To be sure, there are serious legal questions that must be resolved in this case. But there is no reason for a knee jerk reaction that throws a monkey wrench into the ongoing planning process. The D.C. Circuit has adopted an expedited briefing schedule with arguments to be held in June. The states have until September 2018 to submit their plans. The first compliance date is almost seven years off. There is ample time for a more deliberate and careful examination of the voluminous record that EPA has complied in support of this complex and finely wrought plan, and nothing will be lost by having the states engage in the process of determining the best path that provides affordable, reliable, clean power for their citizens.
It would also be naïve not to recognize that this move is an ominous sign for the survival of the Clean Power Plan intact.
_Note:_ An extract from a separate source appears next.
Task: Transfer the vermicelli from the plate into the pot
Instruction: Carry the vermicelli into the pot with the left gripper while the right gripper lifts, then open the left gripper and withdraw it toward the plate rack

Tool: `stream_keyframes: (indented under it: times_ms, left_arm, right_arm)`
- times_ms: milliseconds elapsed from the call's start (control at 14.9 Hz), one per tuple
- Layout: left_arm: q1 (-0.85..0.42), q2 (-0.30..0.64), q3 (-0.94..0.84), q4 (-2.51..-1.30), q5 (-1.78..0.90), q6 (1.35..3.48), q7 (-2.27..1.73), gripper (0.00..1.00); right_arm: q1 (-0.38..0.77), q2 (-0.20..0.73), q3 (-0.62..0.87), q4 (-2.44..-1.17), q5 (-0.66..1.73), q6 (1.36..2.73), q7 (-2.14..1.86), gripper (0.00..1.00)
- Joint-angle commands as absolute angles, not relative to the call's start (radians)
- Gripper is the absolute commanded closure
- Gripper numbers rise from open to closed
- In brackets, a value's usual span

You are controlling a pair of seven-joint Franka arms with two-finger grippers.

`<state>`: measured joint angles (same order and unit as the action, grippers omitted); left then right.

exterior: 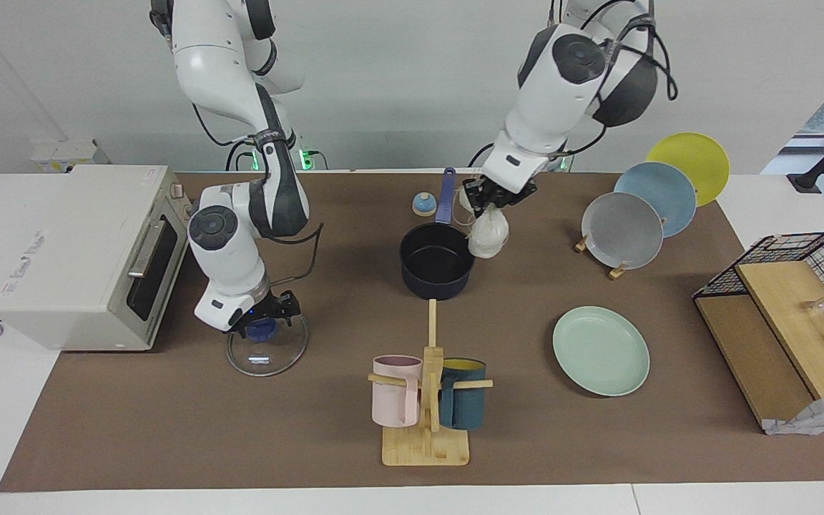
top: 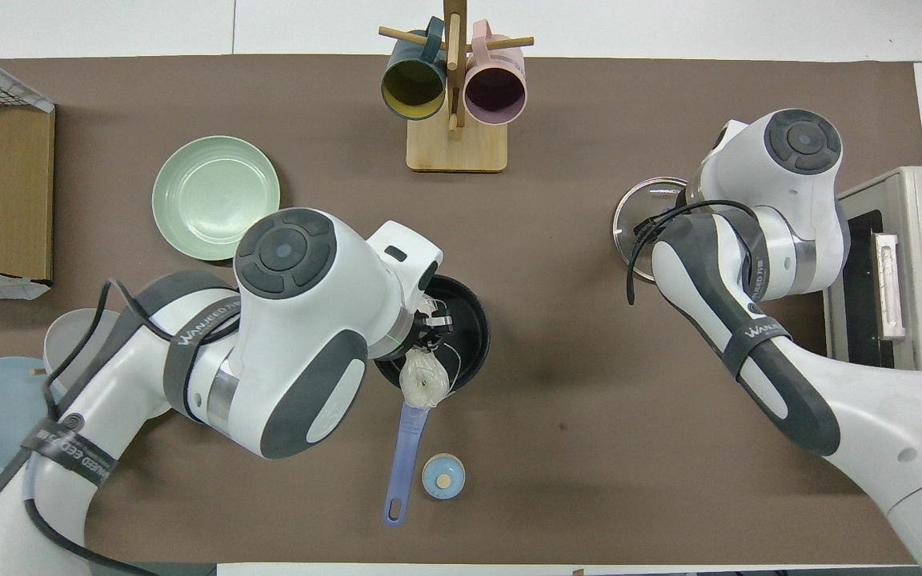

The fact that the conservatives on the Court are willing to short-circuit the normal judicial process to spike the rule does not bode well for the ultimate outcome. However, there is some reason for hope in the fact that the changes underway in the energy markets are moving fast in the same direction as the plan and may in fact overtake it. Renewables are the fastest growing sector of the electricity sector. A recent peer reviewed study shows that carbon dioxide emissions from the U.S. electricity sector can be reduced by up to 80 percent relative to 1990 levels by 2030 without new advances in energy storage or cost increases.
It would also be a mistake to pin all of our hopes on §111(d) of the Clean Air Act. There are other tools in the tool box. A recent report by a team of climate and energy scholars at Columbia, New York University and UCLA law schools shows how §115 (“International Air Pollution”) can be deployed to create an economy-wide, market-based system of GHG regulation that would achieve far more reductions than any other single mechanism. Section 115 is triggered when (1) EPA finds that emissions in the United States contribute to air pollution that endangers public health or welfare in another country, and (2) EPA determines that the other country provides "essentially the same rights with respect to the prevention or control of air pollution occurring in that country as is given that country" by Section 115. EPA has already made the endangerment finding for GHGs. The authors of the study argue that the Paris Agreement, containing pledges by 196 nations to reduce carbon pollution according to “Nationally Determined Contributions,” opens the door to a finding of reciprocity. This is a bold idea with lots of legal questions and details to be worked out by the next administration, hopefully one interested in tackling climate change.
One final note: If nothing else, the preemptive, unprincipled move by the conservative wing of the Court underscores the critical nature of the upcoming presidential election. It is likely that the next president, particularly if she or he gets two terms, will have the opportunity to appoint three justices to the Court. That has enormous implications for the future of environmental law and policy in the United States, as well as many other social programs and individual rights.